Do you believe all White people are racists and White supremacists?
It is hard for me to imagine anyone who has been socialized in any part of the world that is impacted by White supremacy and colonization as not having to do work to dismantle internal as well as social systems that idealize whiteness and denigrate other forms of humanity.  It is also the case that spaces for carrying out such work are yet to be made readily available worldwide, and less so in White dominant societies.  So yes, it is my experience that all White people are on the spectrum of embodied White supremacist ideologies.  
What about all the problems in Africa and tribalism? Why are you just worried about White Supremacy?
This is a bad racist question to ask Black first-gen folks engaged in anti-racist work but you could see articles on asking about Black on Black crime in response to anti-racist work, same principles apply.
What kind of relationships do you envision with White people given the work you do?

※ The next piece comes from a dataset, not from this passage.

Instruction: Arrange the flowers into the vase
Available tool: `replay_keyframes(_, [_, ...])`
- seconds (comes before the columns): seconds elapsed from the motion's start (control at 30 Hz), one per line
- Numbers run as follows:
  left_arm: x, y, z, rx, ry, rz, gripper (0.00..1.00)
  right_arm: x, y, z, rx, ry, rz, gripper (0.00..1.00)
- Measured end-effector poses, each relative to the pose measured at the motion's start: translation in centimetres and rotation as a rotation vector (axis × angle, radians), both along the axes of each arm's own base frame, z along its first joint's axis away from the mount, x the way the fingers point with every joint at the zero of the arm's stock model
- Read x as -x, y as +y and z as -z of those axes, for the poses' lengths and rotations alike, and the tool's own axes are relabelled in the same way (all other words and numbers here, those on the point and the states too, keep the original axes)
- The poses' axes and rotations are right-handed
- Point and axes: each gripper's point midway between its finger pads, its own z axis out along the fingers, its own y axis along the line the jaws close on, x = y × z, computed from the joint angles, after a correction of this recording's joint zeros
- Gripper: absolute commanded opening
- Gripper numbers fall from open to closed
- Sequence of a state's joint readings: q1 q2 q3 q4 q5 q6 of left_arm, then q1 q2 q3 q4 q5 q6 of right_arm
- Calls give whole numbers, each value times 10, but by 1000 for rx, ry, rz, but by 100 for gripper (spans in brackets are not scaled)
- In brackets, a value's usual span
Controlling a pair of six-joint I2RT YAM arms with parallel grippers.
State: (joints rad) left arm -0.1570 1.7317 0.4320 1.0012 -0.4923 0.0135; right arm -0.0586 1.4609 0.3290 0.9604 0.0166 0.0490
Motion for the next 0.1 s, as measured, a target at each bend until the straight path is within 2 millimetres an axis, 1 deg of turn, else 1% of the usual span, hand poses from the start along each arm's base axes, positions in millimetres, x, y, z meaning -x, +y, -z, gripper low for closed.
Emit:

I don’t have a manifesto of desired ways of connecting with just White people.  But I do envision inter-racial relationships in my life where it is possible to know folks of diverse backgrounds and to be known. With regards to engagement of myself as a racial justice worker, I appreciate expressions of love and support, and I am glad for those that have been brought to my path who extend love and support.  In other spheres of relationship not related to my work, I don’t want to experience stigma related to my politics or the work that I do.  Instead of demands or questions like; “What should I do as a white person” when folks come across my concerns for racial justice, you might ask; “Would you be interested in having coffee sometime and sharing more about your work?”.  If you don’t desire to get to know me better, that’s okay too.  I also tend to be open to get to know people but there are times that I can’t invest in that manner for a number of reasons.  I’m always welcoming prayer and happy to pray for you too. But outside of knowing each other, don’t try to shape or control how I express myself as a Black woman.  It is also okay to disconnect on social media and be connected in other ways.